For quite a while, the Peshtigo fire didn’t even cross my mind as an option for a podcast topic. I figured, everyone in northeast Wisconsin knows about it. And it’s always told the same way – it occurred the same day as the Chicago fire, so it was overshadowed, despite being the deadliest fire in American history. But then I thought, maybe some people don’t know the story… and even those who do, maybe they only know that one thing… so let’s talk about the fire in a little more detail.
1871: Dense forests of oak, maple, beech, ash, elm, cedar, spruce, pine and birch surrounded it, and people exploited the resource to their fullest advantage. Homes, barns, town buildings and boardwalks were constructed from the lumber, and sawdust was used as a floor covering. Peshtigo was also home to the largest woodenware factory in the country, a business owned by Chicago railroad baron William Ogden.
The drought that northeastern Wisconsin and the Upper Peninsula experienced in the summer of 1871 had rendered wood as dry as tinder. Despite this, a common method of farming was “slash and burn,” meaning fields were regularly set on fire at the end of the season on the edge of the woods. Small forest fires were breaking out throughout the fall, making the citizenry of Peshtigo,as well as those in other localities, so anxious that many began to bury their most cherished belongings. They had also grown accustomed to the smell of ash in the air, so when they went to sleep the night of October 8, they didn’t realize anything was wrong.
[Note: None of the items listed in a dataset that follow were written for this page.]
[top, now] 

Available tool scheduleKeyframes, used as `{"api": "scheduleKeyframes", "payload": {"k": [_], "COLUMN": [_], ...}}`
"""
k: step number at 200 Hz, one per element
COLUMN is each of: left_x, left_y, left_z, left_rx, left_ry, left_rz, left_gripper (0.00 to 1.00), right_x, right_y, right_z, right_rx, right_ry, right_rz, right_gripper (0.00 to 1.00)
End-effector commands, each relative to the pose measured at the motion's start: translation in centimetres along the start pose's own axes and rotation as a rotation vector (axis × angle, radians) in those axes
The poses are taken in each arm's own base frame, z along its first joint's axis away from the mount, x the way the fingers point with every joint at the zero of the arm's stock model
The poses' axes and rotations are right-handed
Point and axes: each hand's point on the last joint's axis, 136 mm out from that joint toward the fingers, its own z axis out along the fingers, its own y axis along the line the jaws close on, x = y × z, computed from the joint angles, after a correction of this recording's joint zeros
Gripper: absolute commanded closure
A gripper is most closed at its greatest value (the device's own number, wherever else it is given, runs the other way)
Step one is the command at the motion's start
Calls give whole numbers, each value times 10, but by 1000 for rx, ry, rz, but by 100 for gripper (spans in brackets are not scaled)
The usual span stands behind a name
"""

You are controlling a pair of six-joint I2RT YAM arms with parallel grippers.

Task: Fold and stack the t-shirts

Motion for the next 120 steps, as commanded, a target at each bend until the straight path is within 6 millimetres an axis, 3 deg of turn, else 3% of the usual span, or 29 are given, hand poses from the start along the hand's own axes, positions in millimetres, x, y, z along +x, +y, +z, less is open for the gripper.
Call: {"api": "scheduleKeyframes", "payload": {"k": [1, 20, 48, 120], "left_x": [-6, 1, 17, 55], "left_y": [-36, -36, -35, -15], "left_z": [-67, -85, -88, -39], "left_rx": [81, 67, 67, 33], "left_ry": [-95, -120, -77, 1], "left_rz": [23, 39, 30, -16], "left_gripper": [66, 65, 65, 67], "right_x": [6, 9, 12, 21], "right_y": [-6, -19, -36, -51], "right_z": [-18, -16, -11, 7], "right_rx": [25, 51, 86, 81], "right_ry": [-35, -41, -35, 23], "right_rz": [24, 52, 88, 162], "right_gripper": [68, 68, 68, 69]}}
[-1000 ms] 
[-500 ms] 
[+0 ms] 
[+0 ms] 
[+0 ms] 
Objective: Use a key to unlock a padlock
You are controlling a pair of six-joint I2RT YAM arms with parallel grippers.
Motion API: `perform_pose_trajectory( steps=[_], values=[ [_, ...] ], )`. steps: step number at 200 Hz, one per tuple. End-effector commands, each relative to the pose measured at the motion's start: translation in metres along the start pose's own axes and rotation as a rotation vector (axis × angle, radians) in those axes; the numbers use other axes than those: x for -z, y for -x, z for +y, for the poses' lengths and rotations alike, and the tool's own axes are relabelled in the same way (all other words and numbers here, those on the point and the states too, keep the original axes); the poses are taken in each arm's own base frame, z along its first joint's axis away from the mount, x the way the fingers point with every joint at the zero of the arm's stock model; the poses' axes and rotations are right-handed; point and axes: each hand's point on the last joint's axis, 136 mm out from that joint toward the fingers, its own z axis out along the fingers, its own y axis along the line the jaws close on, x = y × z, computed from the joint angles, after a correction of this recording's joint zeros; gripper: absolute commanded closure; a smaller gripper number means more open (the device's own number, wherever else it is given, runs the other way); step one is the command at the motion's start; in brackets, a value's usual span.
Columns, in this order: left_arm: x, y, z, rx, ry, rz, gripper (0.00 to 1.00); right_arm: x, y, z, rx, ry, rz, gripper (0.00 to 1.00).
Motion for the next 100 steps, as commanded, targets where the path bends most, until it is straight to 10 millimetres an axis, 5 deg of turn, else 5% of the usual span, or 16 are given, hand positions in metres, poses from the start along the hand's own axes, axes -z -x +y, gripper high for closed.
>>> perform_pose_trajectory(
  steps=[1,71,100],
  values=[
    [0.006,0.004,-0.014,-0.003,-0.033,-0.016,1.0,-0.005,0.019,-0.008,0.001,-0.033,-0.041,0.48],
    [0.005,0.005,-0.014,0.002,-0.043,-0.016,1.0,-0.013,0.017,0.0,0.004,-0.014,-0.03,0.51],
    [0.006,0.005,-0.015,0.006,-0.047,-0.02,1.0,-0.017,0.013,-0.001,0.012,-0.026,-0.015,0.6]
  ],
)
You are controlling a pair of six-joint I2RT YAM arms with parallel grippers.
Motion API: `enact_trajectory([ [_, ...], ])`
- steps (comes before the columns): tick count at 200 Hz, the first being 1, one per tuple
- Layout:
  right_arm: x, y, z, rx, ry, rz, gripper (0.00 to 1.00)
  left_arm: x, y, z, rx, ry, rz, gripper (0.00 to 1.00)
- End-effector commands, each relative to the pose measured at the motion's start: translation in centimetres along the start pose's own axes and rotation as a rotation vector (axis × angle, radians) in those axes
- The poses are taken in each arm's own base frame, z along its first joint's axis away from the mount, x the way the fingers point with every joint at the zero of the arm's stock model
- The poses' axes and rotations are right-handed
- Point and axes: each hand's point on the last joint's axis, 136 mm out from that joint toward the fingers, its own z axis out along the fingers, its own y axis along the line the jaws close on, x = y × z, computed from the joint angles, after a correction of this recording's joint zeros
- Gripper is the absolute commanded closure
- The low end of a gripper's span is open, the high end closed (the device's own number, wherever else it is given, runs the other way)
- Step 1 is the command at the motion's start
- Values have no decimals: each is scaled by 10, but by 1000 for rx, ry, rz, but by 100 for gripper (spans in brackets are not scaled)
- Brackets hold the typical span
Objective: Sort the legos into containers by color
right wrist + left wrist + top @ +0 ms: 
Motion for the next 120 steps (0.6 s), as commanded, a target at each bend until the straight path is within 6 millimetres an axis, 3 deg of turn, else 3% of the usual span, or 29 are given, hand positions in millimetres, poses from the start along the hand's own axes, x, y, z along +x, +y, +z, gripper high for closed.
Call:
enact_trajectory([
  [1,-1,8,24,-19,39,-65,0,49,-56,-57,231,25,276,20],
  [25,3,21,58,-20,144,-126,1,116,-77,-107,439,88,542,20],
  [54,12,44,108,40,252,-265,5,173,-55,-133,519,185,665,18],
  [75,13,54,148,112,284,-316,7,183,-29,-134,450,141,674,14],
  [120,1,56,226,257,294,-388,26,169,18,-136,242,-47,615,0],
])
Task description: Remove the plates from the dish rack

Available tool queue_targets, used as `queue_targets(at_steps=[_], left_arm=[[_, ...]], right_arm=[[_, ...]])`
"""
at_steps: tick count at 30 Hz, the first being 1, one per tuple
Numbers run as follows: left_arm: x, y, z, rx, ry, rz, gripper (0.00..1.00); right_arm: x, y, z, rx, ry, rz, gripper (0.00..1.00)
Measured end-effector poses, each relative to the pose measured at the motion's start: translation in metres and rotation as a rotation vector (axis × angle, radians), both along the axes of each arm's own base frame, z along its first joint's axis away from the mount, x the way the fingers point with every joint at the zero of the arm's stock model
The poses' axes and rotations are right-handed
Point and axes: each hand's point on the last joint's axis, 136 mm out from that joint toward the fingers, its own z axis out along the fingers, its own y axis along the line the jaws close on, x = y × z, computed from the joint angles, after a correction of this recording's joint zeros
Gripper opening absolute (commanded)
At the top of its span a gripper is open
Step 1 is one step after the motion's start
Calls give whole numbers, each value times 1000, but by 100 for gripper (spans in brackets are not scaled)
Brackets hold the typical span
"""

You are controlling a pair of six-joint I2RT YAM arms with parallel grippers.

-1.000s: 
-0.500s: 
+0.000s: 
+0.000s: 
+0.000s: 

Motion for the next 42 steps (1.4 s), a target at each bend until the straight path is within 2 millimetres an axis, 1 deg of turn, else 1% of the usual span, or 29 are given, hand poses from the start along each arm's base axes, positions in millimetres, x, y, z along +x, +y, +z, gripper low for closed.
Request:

The fire was ablaze by 8:30pm, with high winds picking it up. By 10pm, the air was no longer fit to breathe. Later writers described it as a firestorm, up to 2,000 degrees Fahrenheit with winds of 110 miles per hour or stronger. Everything, from homes to horses, was burning. The largest group to survive took refuge in a low, marshy piece of ground on the east side of the Peshtigo River. The next morning, October 9, found at a minimum 1,182 people dead (with some saying it could be as high as 2,400), the towns of Peshtigo and Brussels obliterated, and a scorched swath of forest 10 miles wide and 40 miles long.
The Rev. Peter Pernin, in his eyewitness account, wrote how the fire seemed to jump across the Peshtigo River using the bridges and upward air drafts and burn both sides of the town. Other survivors reported that the firestorm generated a fire whirl (described as a tornado) that threw rail cars and even houses into the air. Many citizens escaped the flames by immersing themselves in the Peshtigo River, wells, or other nearby bodies of water. Some drowned while others succumbed to hypothermia in the frigid river. In one account, a man slit the throats of all his children to spare them from an agonizing death.
Chicago lost 250 people and had 4 square miles destroyed – Peshtigo lost at least five times as many people, and 100 times the square miles. Other cities in the area, particularly Michigan, experienced fires the same day. Property damage in Peshtigo was estimated at $5 million, or approximately $127 million in 2024 dollars. Additionally, 2 million trees burned – in a town that relied on lumber, this would impact recovery for years.
Following the fire, it took days for help to arrive. By the time that word got to Madison, most of the officials and their aid were going to Chicago. Food, clothing, and other aid were quickly sent in order to help survivors, many of whom went to nearby Marinette. All that was left of Peshtigo were a few buildings and ashes with all personal items being destroyed.
William Butler Ogden, a politician and lumber company owner, went to Peshtigo with the goal of rebuilding the town. It never got the lumber business back up and running like it had, and we have to wonder if Peshtigo would be a bigger city today if not for the fire. Regardless, those who remained did not give up and today (2024) the population is around 3,500. Small, but not gone.
Why the discrepancy in death count? The 1,182 is the number that made it into an official report, based off of who they could identify. But there’s no doubt others could not be identified. One mass grave had 350 people burned beyond recognition. For years after the event, more mass graves were found. The 1870 population of Peshtigo was 1,749 people. Perhaps two-thirds of the entire population was killed. (Not everyone in town that day lived there, not everyone who lived there was in town… and businesses like lumber had workmen coming and going frequently, so knowing exactly who and how many on any given day is impossible.)
Speculation since 1883 has suggested that the start of the Peshtigo and Chicago fires on the same day was not coincidental, but that all the major fires in Illinois, Michigan and Wisconsin that day were caused by impact of fragments from Biela’s Comet. This hypothesis was revived in a 1985 book, reviewed in a 1997 documentary, and investigated in a 2004 paper published by the American Institute of Aeronautics and Astronautics. It has been dismissed as unlikely by serious researchers – there’s no record of meteorites ever causing a fire, and conditions were such that a fire can easily be explained by normal means. But maybe?